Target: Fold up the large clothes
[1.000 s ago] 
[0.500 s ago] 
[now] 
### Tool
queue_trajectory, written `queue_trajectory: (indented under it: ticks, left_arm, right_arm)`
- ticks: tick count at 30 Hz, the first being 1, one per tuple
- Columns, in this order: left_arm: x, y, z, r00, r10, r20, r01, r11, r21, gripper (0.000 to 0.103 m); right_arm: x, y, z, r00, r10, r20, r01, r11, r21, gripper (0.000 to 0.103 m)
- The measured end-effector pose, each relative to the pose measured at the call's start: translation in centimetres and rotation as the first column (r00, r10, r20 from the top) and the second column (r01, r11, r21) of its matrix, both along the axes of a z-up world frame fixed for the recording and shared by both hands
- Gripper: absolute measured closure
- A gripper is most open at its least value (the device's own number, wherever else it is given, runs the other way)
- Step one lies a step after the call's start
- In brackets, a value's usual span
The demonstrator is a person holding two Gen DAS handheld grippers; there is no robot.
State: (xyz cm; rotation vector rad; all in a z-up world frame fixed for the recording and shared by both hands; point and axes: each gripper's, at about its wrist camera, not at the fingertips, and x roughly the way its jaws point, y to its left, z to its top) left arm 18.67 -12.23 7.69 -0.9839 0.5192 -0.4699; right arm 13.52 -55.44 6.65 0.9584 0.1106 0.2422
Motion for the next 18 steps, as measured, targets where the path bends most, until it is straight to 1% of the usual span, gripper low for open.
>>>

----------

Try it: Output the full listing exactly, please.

Result of the task:
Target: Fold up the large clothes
[1.000 s ago] 
[0.500 s ago] 
[now] 
### Tool
queue_trajectory, written `queue_trajectory: (indented under it: ticks, left_arm, right_arm)`
- ticks: tick count at 30 Hz, the first being 1, one per tuple
- Columns, in this order: left_arm: x, y, z, r00, r10, r20, r01, r11, r21, gripper (0.000 to 0.103 m); right_arm: x, y, z, r00, r10, r20, r01, r11, r21, gripper (0.000 to 0.103 m)
- The measured end-effector pose, each relative to the pose measured at the call's start: translation in centimetres and rotation as the first column (r00, r10, r20 from the top) and the second column (r01, r11, r21) of its matrix, both along the axes of a z-up world frame fixed for the recording and shared by both hands
- Gripper: absolute measured closure
- A gripper is most open at its least value (the device's own number, wherever else it is given, runs the other way)
- Step one lies a step after the call's start
- In brackets, a value's usual span
The demonstrator is a person holding two Gen DAS handheld grippers; there is no robot.
State: (xyz cm; rotation vector rad; all in a z-up world frame fixed for the recording and shared by both hands; point and axes: each gripper's, at about its wrist camera, not at the fingertips, and x roughly the way its jaws point, y to its left, z to its top) left arm 18.67 -12.23 7.69 -0.9839 0.5192 -0.4699; right arm 13.52 -55.44 6.65 0.9584 0.1106 0.2422
Motion for the next 18 steps, as measured, targets where the path bends most, until it is straight to 1% of the usual span, gripper low for open.
>>>

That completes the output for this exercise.